> **Required action**
Collect every line in the records below that contains the word "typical".

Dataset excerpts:
▬▬▬▬▬▬▬▬▬▬
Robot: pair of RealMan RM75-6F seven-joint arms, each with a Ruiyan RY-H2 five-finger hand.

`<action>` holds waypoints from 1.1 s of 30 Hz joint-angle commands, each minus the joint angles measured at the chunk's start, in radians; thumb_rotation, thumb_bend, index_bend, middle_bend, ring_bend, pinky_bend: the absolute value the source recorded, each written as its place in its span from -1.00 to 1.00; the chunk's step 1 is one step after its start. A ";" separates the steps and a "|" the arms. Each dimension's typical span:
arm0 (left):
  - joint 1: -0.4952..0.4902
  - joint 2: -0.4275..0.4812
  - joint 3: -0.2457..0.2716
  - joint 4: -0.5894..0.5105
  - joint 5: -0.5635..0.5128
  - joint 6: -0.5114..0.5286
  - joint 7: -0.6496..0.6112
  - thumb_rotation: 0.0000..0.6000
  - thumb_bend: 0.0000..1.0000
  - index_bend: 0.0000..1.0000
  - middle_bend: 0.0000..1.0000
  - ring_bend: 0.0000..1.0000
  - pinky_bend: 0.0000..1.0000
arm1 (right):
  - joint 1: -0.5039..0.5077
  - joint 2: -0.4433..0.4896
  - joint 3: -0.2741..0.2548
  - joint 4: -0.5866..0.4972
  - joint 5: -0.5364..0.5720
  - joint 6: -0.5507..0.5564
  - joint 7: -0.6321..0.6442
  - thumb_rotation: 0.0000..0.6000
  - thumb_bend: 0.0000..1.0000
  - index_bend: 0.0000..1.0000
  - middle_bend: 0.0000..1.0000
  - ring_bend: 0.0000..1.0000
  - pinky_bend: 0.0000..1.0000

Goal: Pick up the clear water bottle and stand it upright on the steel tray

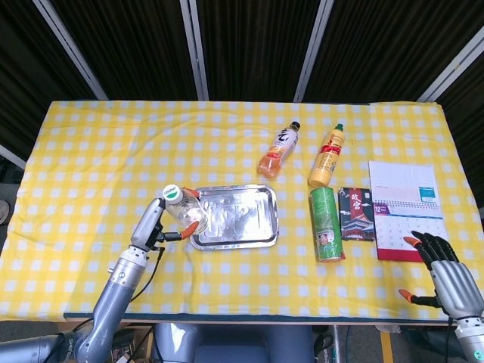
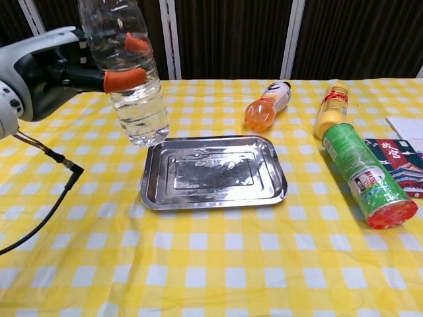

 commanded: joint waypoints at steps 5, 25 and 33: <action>0.205 0.304 0.018 -0.047 -0.005 0.148 -0.131 1.00 0.17 0.08 -0.01 -0.35 -0.23 | -0.005 0.002 -0.008 -0.013 -0.022 0.010 -0.009 1.00 -0.68 -0.66 -0.81 -0.91 -0.91; 0.142 0.286 0.011 0.107 0.018 -0.029 -0.315 1.00 0.17 0.08 -0.01 -0.35 -0.23 | 0.004 -0.010 -0.005 -0.012 0.006 -0.015 -0.036 1.00 -0.69 -0.66 -0.81 -0.91 -0.91; -0.012 0.043 -0.012 0.099 -0.057 -0.084 -0.098 1.00 0.17 0.10 0.00 -0.34 -0.23 | 0.000 0.000 -0.003 -0.003 0.003 -0.004 -0.003 1.00 -0.68 -0.66 -0.81 -0.91 -0.91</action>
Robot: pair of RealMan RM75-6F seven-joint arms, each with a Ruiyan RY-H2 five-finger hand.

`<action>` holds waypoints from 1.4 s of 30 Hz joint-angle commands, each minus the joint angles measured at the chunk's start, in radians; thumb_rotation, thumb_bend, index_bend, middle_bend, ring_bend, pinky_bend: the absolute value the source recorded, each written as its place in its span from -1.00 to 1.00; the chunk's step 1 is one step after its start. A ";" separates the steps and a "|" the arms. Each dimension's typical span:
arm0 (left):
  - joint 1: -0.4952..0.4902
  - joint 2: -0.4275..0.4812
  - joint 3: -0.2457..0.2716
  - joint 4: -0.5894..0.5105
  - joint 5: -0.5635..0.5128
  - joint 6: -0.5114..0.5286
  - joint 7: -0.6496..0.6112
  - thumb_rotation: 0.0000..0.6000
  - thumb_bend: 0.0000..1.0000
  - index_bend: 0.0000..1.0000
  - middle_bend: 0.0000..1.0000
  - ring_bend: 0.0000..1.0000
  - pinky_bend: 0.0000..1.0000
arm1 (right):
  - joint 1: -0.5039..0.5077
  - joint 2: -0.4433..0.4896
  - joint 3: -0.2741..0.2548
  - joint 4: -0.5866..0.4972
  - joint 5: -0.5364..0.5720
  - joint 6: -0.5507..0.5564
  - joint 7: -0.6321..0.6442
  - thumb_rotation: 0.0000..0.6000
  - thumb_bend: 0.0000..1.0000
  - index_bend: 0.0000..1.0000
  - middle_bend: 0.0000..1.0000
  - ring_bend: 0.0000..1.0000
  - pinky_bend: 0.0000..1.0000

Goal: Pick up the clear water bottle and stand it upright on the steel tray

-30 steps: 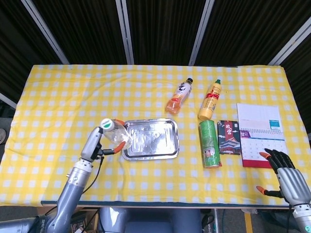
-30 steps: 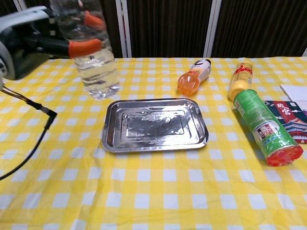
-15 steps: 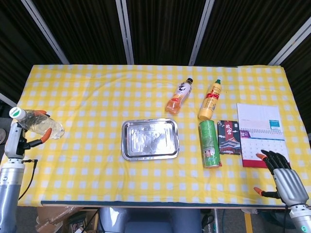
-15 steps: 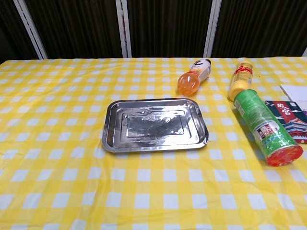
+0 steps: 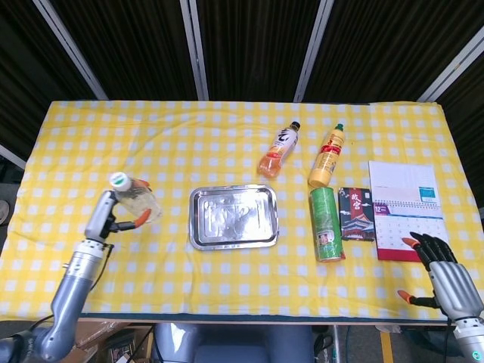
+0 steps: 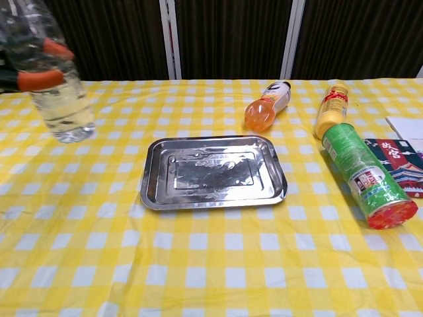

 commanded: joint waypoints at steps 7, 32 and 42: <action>-0.183 -0.292 -0.049 0.080 -0.088 -0.032 0.211 1.00 0.17 0.10 0.00 -0.34 -0.23 | -0.001 0.007 0.000 0.013 0.000 -0.001 0.031 1.00 -0.69 -0.66 -0.81 -0.91 -0.91; -0.331 -0.599 -0.086 0.538 -0.101 -0.083 0.220 1.00 0.19 0.09 0.00 -0.34 -0.23 | -0.004 0.017 0.011 0.050 0.030 -0.006 0.105 1.00 -0.68 -0.66 -0.81 -0.91 -0.91; -0.351 -0.677 -0.073 0.690 -0.056 -0.118 0.130 1.00 0.19 0.09 0.00 -0.34 -0.23 | -0.007 0.018 0.012 0.054 0.032 -0.006 0.112 1.00 -0.68 -0.66 -0.81 -0.91 -0.91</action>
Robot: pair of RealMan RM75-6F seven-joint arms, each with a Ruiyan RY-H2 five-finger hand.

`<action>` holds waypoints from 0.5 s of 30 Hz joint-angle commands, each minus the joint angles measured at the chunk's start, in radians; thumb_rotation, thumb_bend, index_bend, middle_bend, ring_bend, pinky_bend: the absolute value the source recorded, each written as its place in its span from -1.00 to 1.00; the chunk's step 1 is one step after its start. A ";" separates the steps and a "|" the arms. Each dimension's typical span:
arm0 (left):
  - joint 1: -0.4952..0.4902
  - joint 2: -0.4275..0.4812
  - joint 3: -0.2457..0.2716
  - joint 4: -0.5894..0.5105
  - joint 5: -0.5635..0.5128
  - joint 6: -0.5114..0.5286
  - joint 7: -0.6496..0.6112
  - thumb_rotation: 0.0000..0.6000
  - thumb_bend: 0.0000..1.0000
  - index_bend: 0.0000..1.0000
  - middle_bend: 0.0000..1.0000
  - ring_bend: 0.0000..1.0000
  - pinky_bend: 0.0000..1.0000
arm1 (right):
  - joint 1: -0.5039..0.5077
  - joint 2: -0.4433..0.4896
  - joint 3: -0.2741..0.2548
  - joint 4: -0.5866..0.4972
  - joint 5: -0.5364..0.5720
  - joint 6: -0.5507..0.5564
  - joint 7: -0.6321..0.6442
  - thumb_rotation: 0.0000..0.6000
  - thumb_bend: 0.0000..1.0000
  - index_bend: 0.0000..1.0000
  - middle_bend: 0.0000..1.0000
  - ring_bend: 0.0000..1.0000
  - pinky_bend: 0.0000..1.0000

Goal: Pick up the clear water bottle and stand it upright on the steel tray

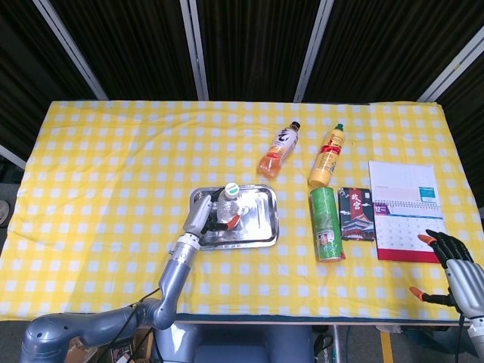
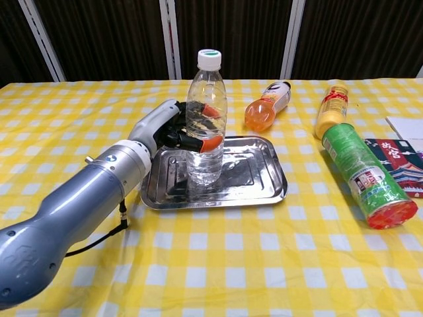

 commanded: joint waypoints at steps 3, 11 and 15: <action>-0.012 -0.034 0.007 0.053 0.035 -0.008 -0.038 1.00 0.13 0.03 -0.06 -0.42 -0.30 | 0.001 0.000 0.001 0.002 0.000 -0.002 0.002 1.00 -0.68 -0.66 -0.81 -0.91 -0.91; 0.002 -0.001 0.033 0.032 0.078 -0.025 -0.071 1.00 -0.26 -0.69 -0.78 -1.00 -0.99 | 0.002 -0.001 0.000 0.001 -0.005 -0.004 0.003 1.00 -0.68 -0.66 -0.81 -0.91 -0.91; 0.005 0.024 0.046 0.013 0.091 -0.044 -0.071 1.00 -0.39 -0.80 -0.91 -1.00 -1.00 | 0.004 -0.002 -0.001 -0.002 -0.008 -0.006 -0.001 1.00 -0.68 -0.66 -0.81 -0.91 -0.91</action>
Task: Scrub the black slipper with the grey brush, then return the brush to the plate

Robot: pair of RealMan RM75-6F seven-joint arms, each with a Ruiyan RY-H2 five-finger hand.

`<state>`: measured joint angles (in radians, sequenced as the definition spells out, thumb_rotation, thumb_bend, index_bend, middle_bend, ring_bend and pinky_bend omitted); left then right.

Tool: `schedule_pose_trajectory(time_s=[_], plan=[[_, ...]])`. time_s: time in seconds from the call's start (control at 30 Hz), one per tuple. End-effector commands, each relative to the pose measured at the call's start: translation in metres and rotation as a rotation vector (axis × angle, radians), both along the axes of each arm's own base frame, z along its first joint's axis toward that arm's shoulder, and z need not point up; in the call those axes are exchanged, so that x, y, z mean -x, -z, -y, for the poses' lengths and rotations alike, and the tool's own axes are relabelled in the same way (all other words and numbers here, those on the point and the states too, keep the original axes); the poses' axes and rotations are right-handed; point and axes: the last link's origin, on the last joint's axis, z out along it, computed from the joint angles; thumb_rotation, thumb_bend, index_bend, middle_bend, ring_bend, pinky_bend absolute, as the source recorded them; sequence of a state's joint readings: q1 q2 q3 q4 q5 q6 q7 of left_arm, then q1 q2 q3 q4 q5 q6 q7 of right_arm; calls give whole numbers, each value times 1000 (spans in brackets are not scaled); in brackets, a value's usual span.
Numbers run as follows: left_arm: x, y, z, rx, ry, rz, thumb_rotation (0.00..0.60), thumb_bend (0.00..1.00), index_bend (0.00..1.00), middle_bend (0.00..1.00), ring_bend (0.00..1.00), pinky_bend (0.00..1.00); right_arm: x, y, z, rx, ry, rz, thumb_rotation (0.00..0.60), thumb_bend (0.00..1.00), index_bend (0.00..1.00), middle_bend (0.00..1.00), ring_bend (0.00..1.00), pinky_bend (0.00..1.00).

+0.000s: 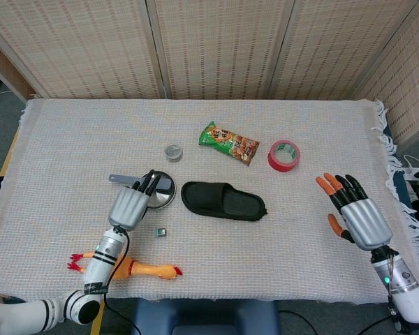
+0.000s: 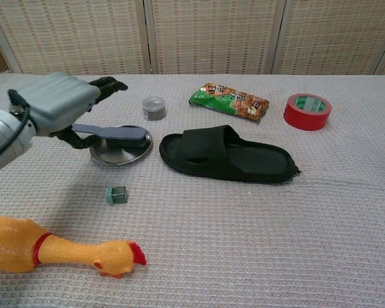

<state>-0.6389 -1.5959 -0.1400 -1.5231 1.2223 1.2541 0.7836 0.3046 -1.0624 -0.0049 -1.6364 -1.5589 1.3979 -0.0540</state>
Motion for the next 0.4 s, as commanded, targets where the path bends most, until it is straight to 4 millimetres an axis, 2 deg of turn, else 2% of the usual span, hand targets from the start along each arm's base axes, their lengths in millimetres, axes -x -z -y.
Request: schedule_pose_trajectory(time_s=[0.03, 0.1, 0.2, 0.3, 0.4], plan=[[73, -88, 88, -8, -144, 291, 600, 346, 0, 0, 18, 326, 24, -17, -36, 91, 112, -63, 600, 333, 0, 0, 0, 0], [104, -111, 123, -31, -224, 362, 600, 345, 0, 0, 0, 270, 35, -20, -52, 129, 183, -85, 600, 304, 0, 0, 0, 0], [135, -130, 153, -70, -302, 415, 600, 345, 0, 0, 0, 214, 47, -18, -70, 149, 266, -114, 600, 253, 0, 0, 0, 0], [156, -136, 162, -78, -349, 445, 600, 345, 0, 0, 0, 211, 53, -16, -81, 161, 311, -67, 600, 217, 0, 0, 0, 0], [162, -144, 156, -75, -349, 481, 600, 343, 0, 0, 0, 218, 48, -22, -82, 204, 247, -74, 600, 205, 0, 0, 0, 0]])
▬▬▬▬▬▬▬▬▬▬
> **Written answer**
`<action>` holds waypoints from 1.1 s of 30 Hz joint-angle commands, each minus the joint angles measured at the chunk's start, in radians; thumb_rotation, thumb_bend, index_bend, middle_bend, ring_bend, pinky_bend: the absolute value the source recorded, each written as its place in its span from -1.00 to 1.00; the chunk's step 1 is one step after its start. A ";" separates the steps and a "|" the arms. Each dimension's typical span:
`<action>` holds waypoints from 1.4 s of 30 Hz joint-angle commands, each minus the joint angles measured at the chunk's start, in radians; thumb_rotation, thumb_bend, index_bend, middle_bend, ring_bend, pinky_bend: the absolute value the source recorded, each written as its place in its span from -1.00 to 1.00; the chunk's step 1 is one step after its start. A ";" separates the steps and a "|" the arms. Each dimension's typical span:
`<action>` holds waypoints from 0.5 s of 30 Hz joint-angle commands, each minus the joint angles measured at the chunk's start, in radians; thumb_rotation, thumb_bend, index_bend, middle_bend, ring_bend, pinky_bend: the absolute value the source recorded, each written as its place in its span from -1.00 to 1.00; the chunk's step 1 is one step after its start. A ";" separates the steps and a "|" the arms. Each dimension's typical span:

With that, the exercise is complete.